» WORK TASK:
Only the text carries over: repeat the records exactly and drop the images.

» LISTED RECORDS:
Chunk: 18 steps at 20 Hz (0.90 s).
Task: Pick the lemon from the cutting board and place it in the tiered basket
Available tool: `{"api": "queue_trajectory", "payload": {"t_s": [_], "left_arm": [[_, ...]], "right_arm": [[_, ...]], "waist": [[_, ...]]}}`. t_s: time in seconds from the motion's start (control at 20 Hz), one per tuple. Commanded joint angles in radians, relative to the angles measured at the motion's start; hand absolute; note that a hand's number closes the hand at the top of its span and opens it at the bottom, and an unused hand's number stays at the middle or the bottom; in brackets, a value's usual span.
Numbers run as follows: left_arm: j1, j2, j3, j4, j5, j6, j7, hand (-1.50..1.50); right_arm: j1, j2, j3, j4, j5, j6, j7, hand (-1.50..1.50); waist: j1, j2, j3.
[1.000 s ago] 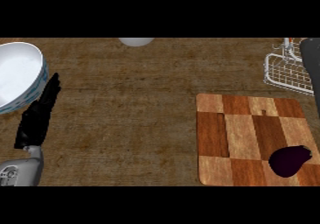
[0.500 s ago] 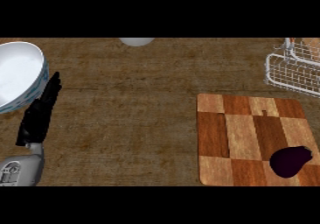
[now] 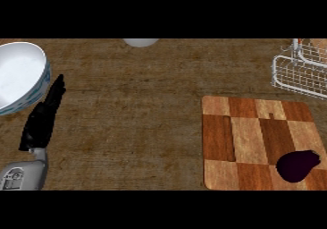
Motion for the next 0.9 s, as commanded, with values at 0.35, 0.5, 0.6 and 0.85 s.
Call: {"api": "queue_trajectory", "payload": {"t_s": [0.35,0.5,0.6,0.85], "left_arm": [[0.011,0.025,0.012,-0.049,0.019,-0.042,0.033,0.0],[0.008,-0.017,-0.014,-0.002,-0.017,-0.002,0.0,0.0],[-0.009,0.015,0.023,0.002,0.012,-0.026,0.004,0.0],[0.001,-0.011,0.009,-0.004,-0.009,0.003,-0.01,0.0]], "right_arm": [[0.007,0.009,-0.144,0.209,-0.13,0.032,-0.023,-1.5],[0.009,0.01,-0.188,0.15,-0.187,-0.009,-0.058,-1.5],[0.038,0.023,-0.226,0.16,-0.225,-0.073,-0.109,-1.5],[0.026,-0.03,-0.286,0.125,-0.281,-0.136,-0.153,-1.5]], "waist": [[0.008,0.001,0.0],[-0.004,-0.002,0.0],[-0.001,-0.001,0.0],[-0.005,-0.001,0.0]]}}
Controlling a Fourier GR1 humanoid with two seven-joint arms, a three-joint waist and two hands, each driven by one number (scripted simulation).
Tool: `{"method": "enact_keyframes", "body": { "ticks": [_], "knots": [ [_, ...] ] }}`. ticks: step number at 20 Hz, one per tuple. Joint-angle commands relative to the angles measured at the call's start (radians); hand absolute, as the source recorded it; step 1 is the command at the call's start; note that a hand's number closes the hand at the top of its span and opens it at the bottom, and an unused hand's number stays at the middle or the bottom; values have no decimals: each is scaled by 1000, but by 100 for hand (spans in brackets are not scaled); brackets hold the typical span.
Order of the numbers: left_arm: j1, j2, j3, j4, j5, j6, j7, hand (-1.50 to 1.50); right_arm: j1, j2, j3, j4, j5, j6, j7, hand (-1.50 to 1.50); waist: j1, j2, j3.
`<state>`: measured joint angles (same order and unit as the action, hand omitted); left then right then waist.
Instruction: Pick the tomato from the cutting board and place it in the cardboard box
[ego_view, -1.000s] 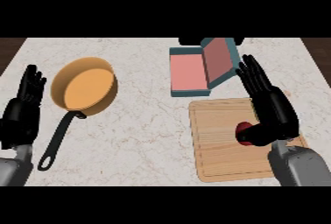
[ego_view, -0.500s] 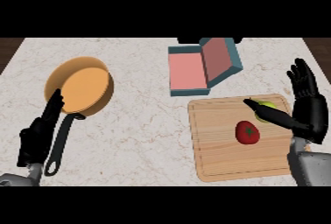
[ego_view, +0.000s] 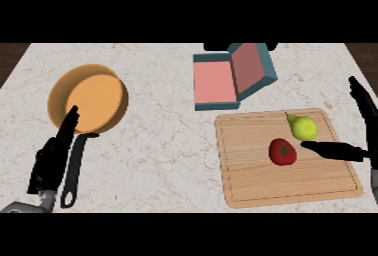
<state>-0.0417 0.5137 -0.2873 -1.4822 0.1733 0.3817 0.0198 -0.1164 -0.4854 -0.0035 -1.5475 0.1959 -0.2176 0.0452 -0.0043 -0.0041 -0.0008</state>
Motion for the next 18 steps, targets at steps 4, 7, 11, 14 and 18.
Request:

» COMPLETED EXERCISE:
Chunk: 18 steps at 20 Hz (0.90 s).
Task: Pick the lemon from the cutting board and place it in the tiered basket
Available tool: `{"api": "queue_trajectory", "payload": {"t_s": [_], "left_arm": [[_, ...]], "right_arm": [[_, ...]], "waist": [[_, ...]]}}`. t_s: time in seconds from the motion's start (control at 20 Hz), one per tuple. Commanded joint angles in radians, relative to the angles measured at the motion's start; hand absolute; note that a hand's number closes the hand at the top of its span and opens it at the bottom, and an unused hand's number stays at the middle or the bottom; in brackets, a value's usual span.
Numbers run as follows: left_arm: j1, j2, j3, j4, j5, j6, j7, hand (-1.50..1.50); right_arm: j1, j2, j3, j4, j5, j6, j7, hand (-1.50..1.50); waist: j1, j2, j3.
[1.000 s ago] 
[0.500 s ago] 
[now] 
Motion for the next 0.9 s, as commanded, with values at 0.35, 0.5, 0.6 and 0.85 s.
Call: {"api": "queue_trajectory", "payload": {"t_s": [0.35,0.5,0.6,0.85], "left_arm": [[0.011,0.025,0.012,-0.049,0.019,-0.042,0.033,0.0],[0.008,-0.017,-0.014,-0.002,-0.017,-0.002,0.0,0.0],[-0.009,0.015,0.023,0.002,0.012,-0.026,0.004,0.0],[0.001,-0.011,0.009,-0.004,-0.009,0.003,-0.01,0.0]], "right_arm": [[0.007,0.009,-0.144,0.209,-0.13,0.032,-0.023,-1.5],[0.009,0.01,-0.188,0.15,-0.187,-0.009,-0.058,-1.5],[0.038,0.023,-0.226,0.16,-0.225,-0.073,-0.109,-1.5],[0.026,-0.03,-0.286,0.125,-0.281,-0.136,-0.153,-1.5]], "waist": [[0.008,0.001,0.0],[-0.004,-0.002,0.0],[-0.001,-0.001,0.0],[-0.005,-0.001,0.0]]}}
Controlling a Fourier GR1 humanoid with two seven-joint arms, a three-joint waist and two hands, each driven by one number (scripted simulation).
Tool: `{"method": "enact_keyframes", "body": { "ticks": [_], "knots": [ [_, ...] ] }}`. ticks: step number at 20 Hz, one per tuple. Joint-angle commands relative to the angles measured at the call's start (radians); hand absolute, as the source recorded it; step 1 is the command at the call's start; note that a hand's number closes the hand at the top of its span and opens it at the bottom, and an unused hand's number stays at the middle or the bottom; values have no decimals: each is scaled by 1000, but by 100 for hand (spans in brackets are not scaled); brackets hold the typical span.
Order of the numbers: left_arm: j1, j2, j3, j4, j5, j6, j7, hand (-1.50 to 1.50); right_arm: j1, j2, j3, j4, j5, j6, j7, hand (-1.50 to 1.50); waist: j1, j2, j3.
`<state>`: measured joint angles (same order and unit as the action, hand omitted); left then right then waist.
Instruction: Pick the tomato from the cutting board and place it in the cardboard box
[ego_view, -1.000s] 
[ego_view, -0.500s] 
[ego_view, +0.000s] 
<state>-0.0417 0.5137 -0.2873 -1.4822 0.1733 0.3817 0.0198 -0.1164 -0.4854 -0.0035 -1.5475 0.1959 -0.2176 0.0452 -0.0043 -0.0041 -0.0008</state>
Motion for the next 18 steps, targets at steps 4, 7, 11, 14 and 18.
Request:

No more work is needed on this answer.